In this study, we have provided evidence that treatment with neutralizing anti-HMGB1 antibodies significantly attenuates BBB disruption and morphological alterations induced by brain I/R injury in combination with DM; this suggests that anti-HMGB1 antibodies exert a protective effect on diabetic stroke injury. This is in agreement with previous findings that HMGB1 induces morphological and functional changes in the BBB, which can be inhibited by anti-HMGB1 antibodies [
41].
Interestingly, we did not observe a decrease in the expression of IL-6 after treatment with anti-HMGB1 antibodies. This might reflect the undetermined role of IL-6 in brain I/R. IL-6 was recently shown to promote neurogenesis after ischemic stroke [
42] and Joo Eun Jung
et al. (2011) have reported a reduced brain infarct volume after injection of IL-6, suggesting a protective role for IL-6 in brain injury.

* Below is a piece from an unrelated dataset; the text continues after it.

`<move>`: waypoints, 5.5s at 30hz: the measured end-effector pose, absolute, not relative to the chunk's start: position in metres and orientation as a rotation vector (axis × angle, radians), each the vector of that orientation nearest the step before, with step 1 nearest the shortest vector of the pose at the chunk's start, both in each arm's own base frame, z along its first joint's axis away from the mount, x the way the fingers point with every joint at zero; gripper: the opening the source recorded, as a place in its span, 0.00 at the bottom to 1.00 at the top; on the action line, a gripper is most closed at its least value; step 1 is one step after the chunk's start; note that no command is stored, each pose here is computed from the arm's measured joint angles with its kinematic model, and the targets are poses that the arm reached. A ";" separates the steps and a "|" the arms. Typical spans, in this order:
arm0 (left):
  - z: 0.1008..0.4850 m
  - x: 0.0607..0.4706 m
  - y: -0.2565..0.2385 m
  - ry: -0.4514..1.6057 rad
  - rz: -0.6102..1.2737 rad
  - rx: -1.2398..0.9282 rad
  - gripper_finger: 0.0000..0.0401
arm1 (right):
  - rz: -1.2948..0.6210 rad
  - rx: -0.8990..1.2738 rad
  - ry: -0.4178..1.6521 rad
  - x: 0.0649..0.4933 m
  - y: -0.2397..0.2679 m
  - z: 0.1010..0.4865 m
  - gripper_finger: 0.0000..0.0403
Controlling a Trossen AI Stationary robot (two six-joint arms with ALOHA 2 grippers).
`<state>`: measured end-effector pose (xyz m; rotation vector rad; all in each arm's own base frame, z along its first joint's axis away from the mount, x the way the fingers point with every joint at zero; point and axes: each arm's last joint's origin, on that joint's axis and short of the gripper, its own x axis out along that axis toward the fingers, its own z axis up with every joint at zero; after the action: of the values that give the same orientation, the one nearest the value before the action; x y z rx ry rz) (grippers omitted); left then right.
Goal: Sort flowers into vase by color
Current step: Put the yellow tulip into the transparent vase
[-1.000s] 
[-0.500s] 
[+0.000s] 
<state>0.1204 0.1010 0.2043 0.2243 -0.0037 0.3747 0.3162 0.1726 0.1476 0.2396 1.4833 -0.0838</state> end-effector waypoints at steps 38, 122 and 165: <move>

However, over-expression of IL-6 may also induce the production of pernicious factors and contribute to the exacerbation of brain damage through inflammatory signaling cascades [
43]. Therefore, IL-6 can exert both beneficial and detrimental effects on ischemic brain tissue. We observed an upregulation of IL-6 expression in the I/R injury group, that was not inhibited by HMGB1 neutralizing antibodies. This suggests a HMGB1-independent effect of IL-6 on the injured brain.
There are additional questions to be answered. First, it is not clear whether the elevated levels of HMGB1 in the serum are attributable to an increased inflammatory reaction, or several, critical mediators propagating cerebral I/R injury together with DM. Second, it is not known whether neutralizing HMGB1 antibodies alleviative cerebral injury by inhibiting inflammation activities or promoting protective effects. The mechanisms underlying the influence of HMGB1 in cerebral I/R injury together with DM remain to be determined.
In conclusion, we have provided evidence that the pathogenesis of DM increases HMGB1 expression, which aggravates cerebral I/R injury. The injection of neutralizing anti-HMGB1 antibodies alleviated brain injury and may represent a promising therapeutic approach for ischemic stroke in DM patients.